The city’s outdoor spaces, variety of activities and Covid response has provided a beacon of hope for tourists planning their return to international travel.

Gavin Oliver of Waiheke Island Tourism and the city’s regional tourism forum said it was a “precious piece of good news” for the whole city, not just downtown.

“The Hauraki Gulf is extremely diverse,” he said. “You have world-class restaurants, beaches and wine regions within easy reach of the city.”

Whether that’s a 35-minute ferry ride to Waiheke or a drive north to Kumeū, Oliver says Auckland’s accessibility to these regions is something that other world cities can only dream of.

The eyes of the world have been on Auckland particularly during the America’s Cup, record-breaking concerts in Eden Park and in the run up to the Women’s Rugby World Cup in 2022.

Nick Hill, CEO of Auckland Unlimited, described the Best City title as “a real shot in the arm and informs our plans for welcoming visitors back from elsewhere in the world”.

The return of international visitors might still be some way off but the more immediate value might be a change in how Kiwis see the city.

“There’s no doubt that Auckland has been damaged by local Covid restrictions and we have a lot of work to do to get the rest of the country to visit,” Hill said.

Mayor Phil Goff said it was “tremendously good news” and hoped the international attention would help New Zealanders see the supercity in a new light.

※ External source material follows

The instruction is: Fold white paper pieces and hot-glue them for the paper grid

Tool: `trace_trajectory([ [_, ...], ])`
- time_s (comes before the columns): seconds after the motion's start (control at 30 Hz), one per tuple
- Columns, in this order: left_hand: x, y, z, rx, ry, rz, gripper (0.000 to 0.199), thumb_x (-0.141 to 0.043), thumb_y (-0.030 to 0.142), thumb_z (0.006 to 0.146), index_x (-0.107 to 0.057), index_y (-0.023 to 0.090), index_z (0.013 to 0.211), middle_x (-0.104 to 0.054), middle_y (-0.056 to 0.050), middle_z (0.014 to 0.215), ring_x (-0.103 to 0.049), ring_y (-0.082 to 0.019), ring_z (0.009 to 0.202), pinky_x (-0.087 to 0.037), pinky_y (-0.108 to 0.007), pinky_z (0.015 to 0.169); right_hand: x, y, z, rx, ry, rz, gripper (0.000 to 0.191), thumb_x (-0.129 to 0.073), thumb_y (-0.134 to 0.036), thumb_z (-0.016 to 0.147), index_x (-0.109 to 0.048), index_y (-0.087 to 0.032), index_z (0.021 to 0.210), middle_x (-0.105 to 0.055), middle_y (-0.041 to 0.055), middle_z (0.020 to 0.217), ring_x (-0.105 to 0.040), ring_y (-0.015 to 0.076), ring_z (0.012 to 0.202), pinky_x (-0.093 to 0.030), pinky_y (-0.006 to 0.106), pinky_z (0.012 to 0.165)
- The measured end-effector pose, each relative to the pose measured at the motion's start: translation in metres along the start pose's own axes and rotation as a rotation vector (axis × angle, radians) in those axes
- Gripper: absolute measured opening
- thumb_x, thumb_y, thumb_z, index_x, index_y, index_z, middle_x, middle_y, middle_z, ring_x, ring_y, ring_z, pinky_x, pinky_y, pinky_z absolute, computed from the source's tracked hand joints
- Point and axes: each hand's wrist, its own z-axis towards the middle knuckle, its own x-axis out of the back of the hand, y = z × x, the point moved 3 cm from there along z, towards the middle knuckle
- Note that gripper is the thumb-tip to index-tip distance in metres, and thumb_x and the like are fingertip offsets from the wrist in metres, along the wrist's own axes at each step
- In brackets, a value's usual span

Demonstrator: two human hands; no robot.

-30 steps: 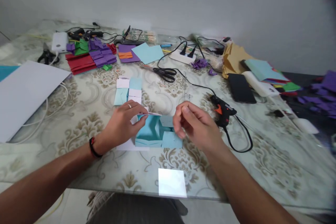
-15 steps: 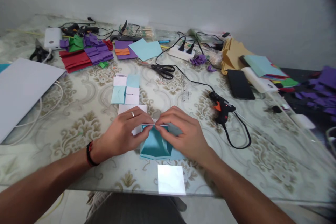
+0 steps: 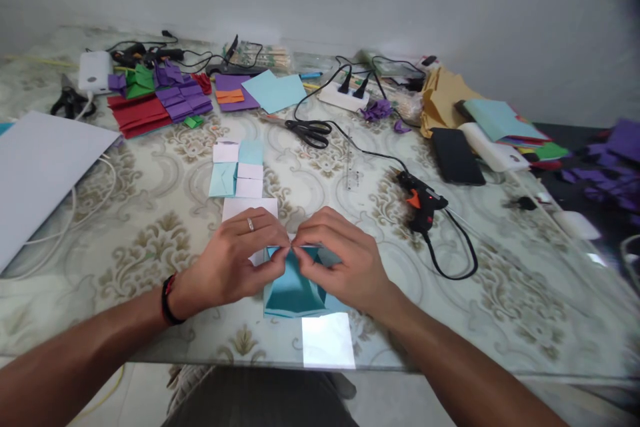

“Auckland is hugely underrated by the rest of New Zealand,” says Goff.

“Pre-Covid we contributed one-third of the tourism sector’s GDP and employed 69,000 workers in hospitality.”

As the home to the world’s largest Māori and Pasifika populations, the Lonely Planet guide describes the Polynesian influence as being at the centre of Auckland’s “blossoming cultural scene”.

Given the Cook Islands were also named as the Lonely Planet’s number one country to visit in 2022, the guides have high expectations for the region.

Auckland’s strong cultural and travel links with Rarotonga are likely to put both destinations on the radar for international travellers.

As a destination rarely visited by tourists outside of Australia or New Zealand, Graeme West, regional GM of Cook Islands Tourism, said they were “extremely happy” to learn of the news.

Across the Ditch, the Scenic Rim in Queensland’s subtropical hinterland made the top 10 Regions for 2022.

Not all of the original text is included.